- [Action item]: If you see a picture in the data below, omit it and copy the rest exactly.

### Data segment ###

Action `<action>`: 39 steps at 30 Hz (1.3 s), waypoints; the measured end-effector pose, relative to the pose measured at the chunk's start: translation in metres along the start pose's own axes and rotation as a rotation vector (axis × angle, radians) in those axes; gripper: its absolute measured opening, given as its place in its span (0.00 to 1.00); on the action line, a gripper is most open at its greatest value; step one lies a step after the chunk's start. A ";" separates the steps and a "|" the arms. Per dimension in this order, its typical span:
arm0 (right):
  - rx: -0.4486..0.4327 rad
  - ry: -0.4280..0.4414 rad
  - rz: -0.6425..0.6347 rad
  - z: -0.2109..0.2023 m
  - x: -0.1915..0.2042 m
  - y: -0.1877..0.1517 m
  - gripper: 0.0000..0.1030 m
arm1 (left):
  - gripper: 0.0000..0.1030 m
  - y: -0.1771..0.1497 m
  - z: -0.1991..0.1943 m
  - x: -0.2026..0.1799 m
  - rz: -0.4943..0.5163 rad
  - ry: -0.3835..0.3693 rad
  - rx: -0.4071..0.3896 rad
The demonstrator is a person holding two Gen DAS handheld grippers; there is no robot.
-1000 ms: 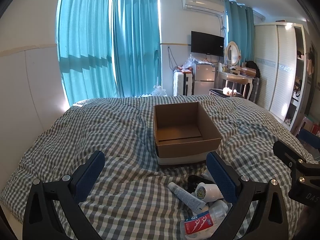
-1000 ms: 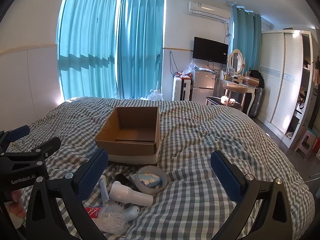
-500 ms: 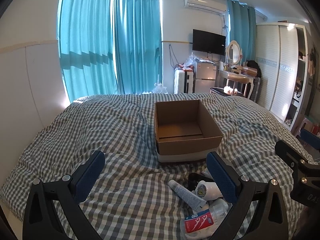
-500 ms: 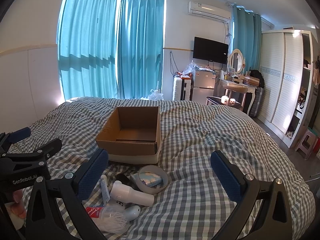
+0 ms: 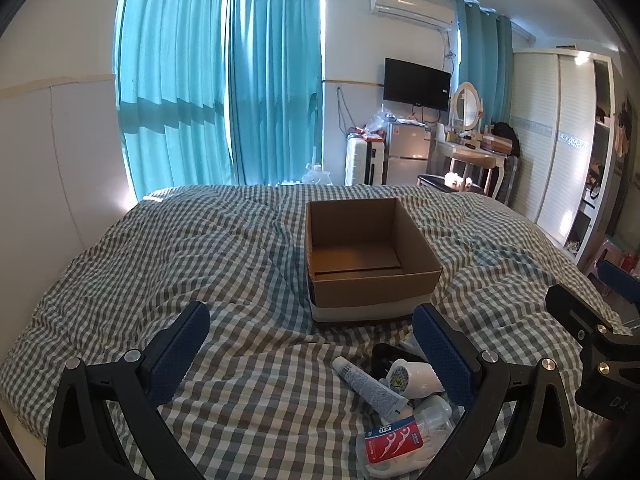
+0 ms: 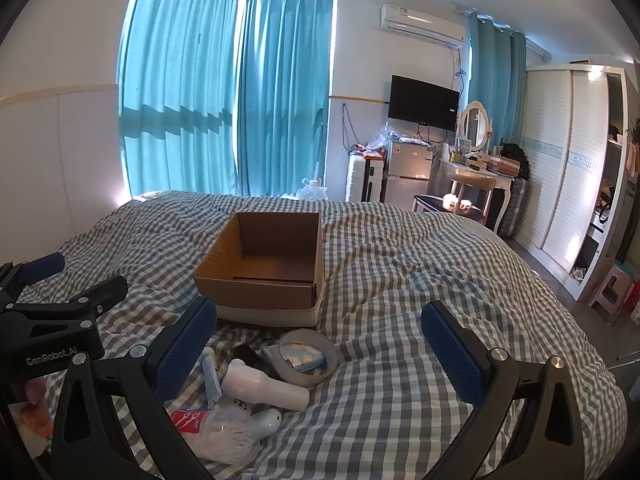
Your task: Organize objects
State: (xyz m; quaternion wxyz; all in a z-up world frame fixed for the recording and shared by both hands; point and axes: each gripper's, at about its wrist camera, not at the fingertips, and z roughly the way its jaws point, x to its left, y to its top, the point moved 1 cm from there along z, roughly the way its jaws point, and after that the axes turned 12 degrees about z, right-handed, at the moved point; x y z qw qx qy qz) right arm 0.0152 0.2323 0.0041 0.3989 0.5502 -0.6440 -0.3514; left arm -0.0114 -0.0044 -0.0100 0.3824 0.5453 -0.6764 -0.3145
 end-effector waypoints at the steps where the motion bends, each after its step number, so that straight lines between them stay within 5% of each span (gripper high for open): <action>1: 0.001 0.000 0.000 0.000 0.000 0.000 1.00 | 1.00 0.000 0.000 0.000 0.000 0.000 0.000; 39: 0.021 0.000 -0.001 0.004 0.003 -0.003 1.00 | 1.00 -0.003 0.000 -0.001 0.026 -0.002 0.010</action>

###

- [Answer space]:
Action `<action>`: 39 steps at 30 Hz (1.3 s), waypoints; the measured end-effector pose, relative to the pose measured at the chunk's start: translation in metres along the start pose's own axes and rotation as a rotation vector (axis × angle, radians) in those axes; gripper: its absolute measured opening, given as its place in its span (0.00 to 1.00); on the action line, a gripper is most open at its greatest value; step one lies a step after the chunk's start. A ";" separates the steps and a "|" the arms. Per dimension in this order, its typical span:
arm0 (right):
  - rx: -0.4486..0.4327 rad
  - ry: -0.4280..0.4414 rad
  - rz: -0.6425..0.6347 rad
  - z: -0.2109..0.2023 m
  - x: -0.1915..0.2042 m
  - y: -0.1877..0.1517 m
  - gripper: 0.0000..0.1030 m
arm1 (left):
  - gripper: 0.0000..0.1030 m
  - y: -0.1771..0.1497 m
  - z: -0.1991..0.1943 m
  - x: -0.2026..0.1799 m
  - rz: -0.4943..0.5163 rad
  - ry: -0.3835..0.3693 rad
  - rx: -0.4071..0.3896 rad
The demonstrator is a person holding two Gen DAS handheld grippers; there is no robot.
-1000 ms: 
-1000 ms: 
-500 ms: 
-500 ms: 
+0 ms: 
+0 ms: 
Your task: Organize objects
State: (xyz m; quaternion wxyz; all in a z-up world frame fixed for the recording and shared by both hands; point and axes: each gripper's, at about its wrist camera, not at the fingertips, and z roughly the way its jaws point, x to its left, y to its top, the point moved 1 cm from there along z, roughly the way its jaws point, and after that the axes turned 12 degrees about z, right-handed, at the moved point; x y z qw qx qy qz) right arm 0.0152 0.2323 0.0041 0.3989 0.5502 -0.6440 -0.3514; left arm -0.0114 -0.0044 -0.0100 0.3824 0.5453 -0.6764 -0.3145
 end-effector waypoints at the steps where the motion bends, each after its step number, so that straight lines between them stay within 5% of each span (gripper high for open): <action>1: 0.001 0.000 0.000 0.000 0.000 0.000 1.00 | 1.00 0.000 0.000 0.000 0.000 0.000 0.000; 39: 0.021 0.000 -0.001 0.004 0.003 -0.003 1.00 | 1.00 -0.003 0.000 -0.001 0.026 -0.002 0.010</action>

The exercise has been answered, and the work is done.